Task instructions: Examine each line of the data, and copy the ones containing "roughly".

┌─ Exercise inputs

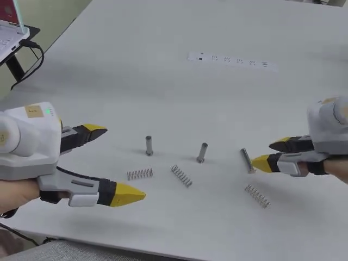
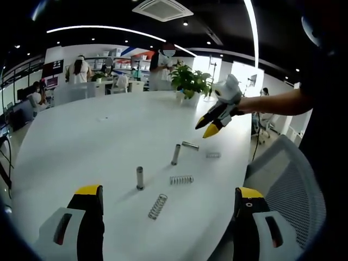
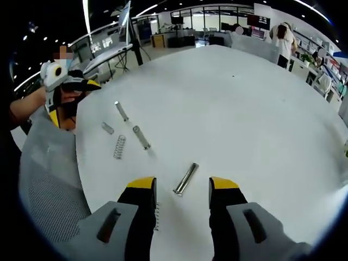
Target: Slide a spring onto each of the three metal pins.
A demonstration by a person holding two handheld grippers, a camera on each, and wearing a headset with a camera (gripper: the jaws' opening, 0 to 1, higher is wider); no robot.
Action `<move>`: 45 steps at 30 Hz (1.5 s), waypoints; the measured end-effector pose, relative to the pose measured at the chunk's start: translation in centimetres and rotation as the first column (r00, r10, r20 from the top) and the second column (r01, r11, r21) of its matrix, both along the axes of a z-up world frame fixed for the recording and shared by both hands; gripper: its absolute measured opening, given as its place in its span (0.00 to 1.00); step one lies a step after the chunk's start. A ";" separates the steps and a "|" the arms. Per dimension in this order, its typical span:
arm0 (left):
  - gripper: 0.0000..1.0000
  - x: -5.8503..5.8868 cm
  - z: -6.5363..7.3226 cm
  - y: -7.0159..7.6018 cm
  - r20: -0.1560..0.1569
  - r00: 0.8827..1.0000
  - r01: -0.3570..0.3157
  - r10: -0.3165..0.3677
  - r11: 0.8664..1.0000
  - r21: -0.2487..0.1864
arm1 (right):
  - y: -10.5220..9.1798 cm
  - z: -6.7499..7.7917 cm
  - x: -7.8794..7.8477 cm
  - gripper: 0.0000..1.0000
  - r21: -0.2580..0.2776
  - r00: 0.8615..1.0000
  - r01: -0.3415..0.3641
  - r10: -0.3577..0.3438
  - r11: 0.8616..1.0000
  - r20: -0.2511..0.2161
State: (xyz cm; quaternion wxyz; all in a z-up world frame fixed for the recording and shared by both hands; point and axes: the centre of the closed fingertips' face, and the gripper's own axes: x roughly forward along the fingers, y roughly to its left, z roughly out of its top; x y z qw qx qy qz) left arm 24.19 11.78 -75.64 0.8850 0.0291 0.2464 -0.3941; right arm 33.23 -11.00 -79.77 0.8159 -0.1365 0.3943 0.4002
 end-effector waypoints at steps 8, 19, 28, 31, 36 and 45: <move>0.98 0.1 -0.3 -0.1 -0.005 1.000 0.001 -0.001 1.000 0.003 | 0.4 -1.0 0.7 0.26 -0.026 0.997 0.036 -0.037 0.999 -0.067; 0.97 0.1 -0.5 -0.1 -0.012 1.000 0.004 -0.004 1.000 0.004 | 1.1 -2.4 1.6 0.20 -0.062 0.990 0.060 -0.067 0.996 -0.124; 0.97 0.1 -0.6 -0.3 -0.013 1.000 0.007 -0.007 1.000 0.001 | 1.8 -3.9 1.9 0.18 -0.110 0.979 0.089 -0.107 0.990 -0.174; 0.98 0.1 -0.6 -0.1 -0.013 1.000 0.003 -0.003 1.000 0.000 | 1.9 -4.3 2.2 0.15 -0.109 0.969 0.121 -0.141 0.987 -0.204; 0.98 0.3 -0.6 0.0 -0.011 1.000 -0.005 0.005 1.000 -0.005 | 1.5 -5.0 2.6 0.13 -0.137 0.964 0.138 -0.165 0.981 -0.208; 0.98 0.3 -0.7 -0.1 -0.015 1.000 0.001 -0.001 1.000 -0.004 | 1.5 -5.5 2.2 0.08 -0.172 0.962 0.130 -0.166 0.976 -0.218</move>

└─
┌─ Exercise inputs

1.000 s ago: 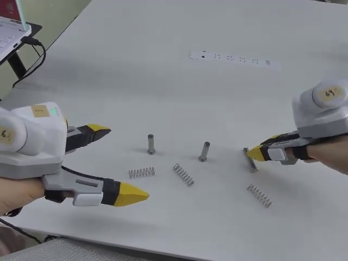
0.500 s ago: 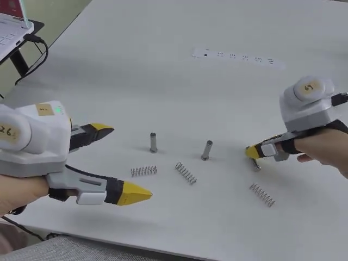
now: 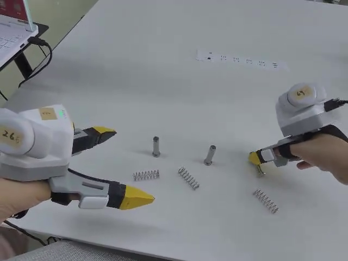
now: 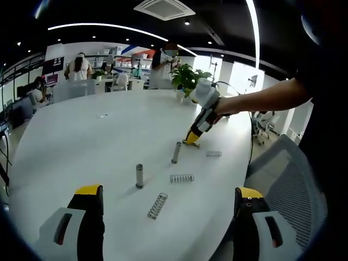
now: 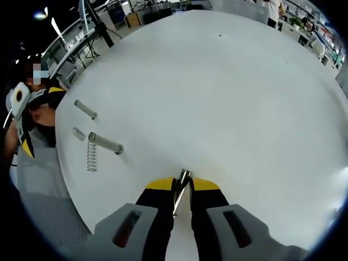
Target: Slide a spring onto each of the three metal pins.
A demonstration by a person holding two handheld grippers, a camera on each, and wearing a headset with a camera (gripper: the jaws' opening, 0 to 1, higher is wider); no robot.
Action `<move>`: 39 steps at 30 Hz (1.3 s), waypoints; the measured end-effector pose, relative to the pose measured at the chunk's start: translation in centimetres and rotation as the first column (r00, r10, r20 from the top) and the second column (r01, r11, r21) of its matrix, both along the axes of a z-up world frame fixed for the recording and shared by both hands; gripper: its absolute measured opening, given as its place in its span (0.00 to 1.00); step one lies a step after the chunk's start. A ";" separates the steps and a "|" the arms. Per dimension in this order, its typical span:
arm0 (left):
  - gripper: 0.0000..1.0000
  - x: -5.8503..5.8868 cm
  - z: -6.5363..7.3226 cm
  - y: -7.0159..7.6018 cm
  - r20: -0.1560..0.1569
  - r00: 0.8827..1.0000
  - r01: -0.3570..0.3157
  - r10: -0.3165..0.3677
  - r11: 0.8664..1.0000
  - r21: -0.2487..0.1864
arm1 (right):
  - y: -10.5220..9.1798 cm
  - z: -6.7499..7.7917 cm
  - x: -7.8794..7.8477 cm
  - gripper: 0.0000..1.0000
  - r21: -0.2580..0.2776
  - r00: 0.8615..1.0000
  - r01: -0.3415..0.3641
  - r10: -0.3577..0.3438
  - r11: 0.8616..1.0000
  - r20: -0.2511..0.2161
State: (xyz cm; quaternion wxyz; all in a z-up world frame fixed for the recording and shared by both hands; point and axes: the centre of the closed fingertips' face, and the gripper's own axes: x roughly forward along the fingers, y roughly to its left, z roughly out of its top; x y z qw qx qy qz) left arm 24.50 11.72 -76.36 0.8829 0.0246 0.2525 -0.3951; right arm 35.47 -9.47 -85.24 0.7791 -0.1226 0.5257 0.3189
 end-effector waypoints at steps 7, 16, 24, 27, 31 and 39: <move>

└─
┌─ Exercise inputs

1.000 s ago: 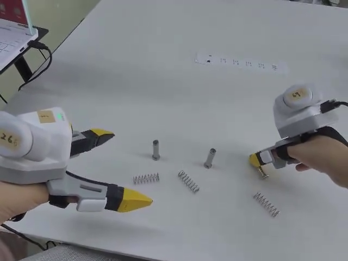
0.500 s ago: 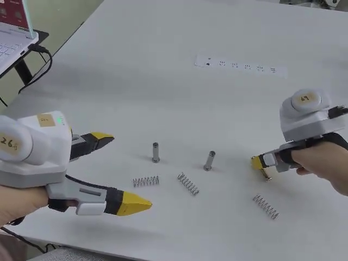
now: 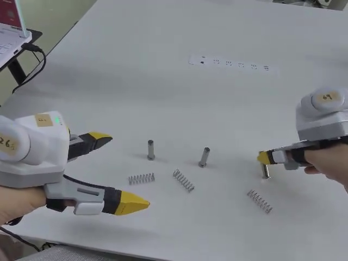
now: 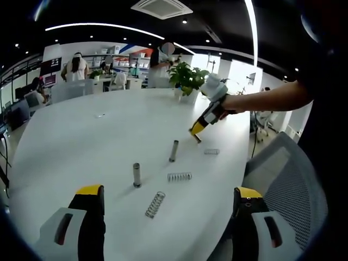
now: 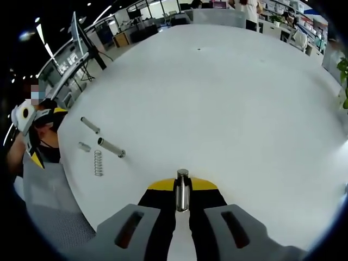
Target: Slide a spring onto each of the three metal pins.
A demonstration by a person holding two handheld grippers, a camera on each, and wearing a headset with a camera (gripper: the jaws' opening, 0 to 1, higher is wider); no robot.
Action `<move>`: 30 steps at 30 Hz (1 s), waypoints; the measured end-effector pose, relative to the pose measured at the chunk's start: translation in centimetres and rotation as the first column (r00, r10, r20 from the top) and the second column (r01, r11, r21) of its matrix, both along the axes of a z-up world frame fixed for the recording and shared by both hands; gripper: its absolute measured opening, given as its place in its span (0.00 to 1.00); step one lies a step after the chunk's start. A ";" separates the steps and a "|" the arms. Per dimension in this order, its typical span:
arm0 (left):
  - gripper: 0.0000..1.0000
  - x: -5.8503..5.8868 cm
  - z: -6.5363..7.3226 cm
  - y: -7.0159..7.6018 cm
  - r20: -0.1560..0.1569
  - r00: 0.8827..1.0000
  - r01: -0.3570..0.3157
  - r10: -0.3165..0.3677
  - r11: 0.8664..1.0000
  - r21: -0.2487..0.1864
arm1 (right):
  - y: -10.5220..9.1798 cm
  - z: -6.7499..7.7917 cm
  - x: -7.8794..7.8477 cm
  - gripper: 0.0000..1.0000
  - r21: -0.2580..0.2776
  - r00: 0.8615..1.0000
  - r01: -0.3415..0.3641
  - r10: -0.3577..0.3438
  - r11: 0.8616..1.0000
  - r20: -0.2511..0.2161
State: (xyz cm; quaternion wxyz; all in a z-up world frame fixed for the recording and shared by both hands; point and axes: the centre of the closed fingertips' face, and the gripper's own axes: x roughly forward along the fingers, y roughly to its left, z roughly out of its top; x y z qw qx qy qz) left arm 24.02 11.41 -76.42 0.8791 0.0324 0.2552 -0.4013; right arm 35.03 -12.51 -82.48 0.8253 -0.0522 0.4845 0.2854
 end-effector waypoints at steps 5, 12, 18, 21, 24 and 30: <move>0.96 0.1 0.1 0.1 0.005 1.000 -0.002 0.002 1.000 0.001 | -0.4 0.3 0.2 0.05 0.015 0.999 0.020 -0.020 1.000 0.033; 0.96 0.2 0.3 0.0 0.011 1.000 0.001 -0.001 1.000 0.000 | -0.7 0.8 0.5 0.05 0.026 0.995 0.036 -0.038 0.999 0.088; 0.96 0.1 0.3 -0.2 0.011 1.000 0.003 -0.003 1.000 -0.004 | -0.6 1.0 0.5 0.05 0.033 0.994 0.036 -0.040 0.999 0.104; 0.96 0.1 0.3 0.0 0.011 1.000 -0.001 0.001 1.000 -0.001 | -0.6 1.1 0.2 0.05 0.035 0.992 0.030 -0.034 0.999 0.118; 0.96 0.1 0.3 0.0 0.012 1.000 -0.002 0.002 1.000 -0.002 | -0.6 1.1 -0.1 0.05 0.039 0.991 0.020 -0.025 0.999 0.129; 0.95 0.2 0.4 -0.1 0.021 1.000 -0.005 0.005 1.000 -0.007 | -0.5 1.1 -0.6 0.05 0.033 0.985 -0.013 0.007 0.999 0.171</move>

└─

Expected output:
State: (xyz cm; quaternion wxyz; all in a z-up world frame fixed for the recording and shared by both hands; point and axes: the centre of the closed fingertips' face, and the gripper's own axes: x roughly forward along the fingers, y roughly to its left, z roughly out of its top; x y z qw qx qy qz) left arm 24.19 11.78 -75.64 0.8850 0.0291 0.2464 -0.3941; right arm 33.23 -11.00 -79.77 0.8159 -0.1365 0.3943 0.4002
State: (xyz cm; quaternion wxyz; all in a z-up world frame fixed for the recording and shared by both hands; point and axes: the centre of the closed fingertips' face, and the gripper's own axes: x roughly forward along the fingers, y roughly to its left, z roughly out of its top; x y z qw qx qy qz) left arm 24.50 11.72 -76.36 0.8829 0.0246 0.2525 -0.3951; right arm 35.47 -9.47 -85.24 0.7791 -0.1226 0.5257 0.3189
State: (xyz cm; quaternion wxyz; all in a z-up world frame fixed for the recording and shared by both hands; point and axes: the centre of the closed fingertips' face, and the gripper's own axes: x roughly forward along the fingers, y roughly to its left, z roughly out of its top; x y z qw qx qy qz) left arm 24.02 11.41 -76.42 0.8791 0.0324 0.2552 -0.4013; right arm 35.03 -12.51 -82.48 0.8253 -0.0522 0.4845 0.2854

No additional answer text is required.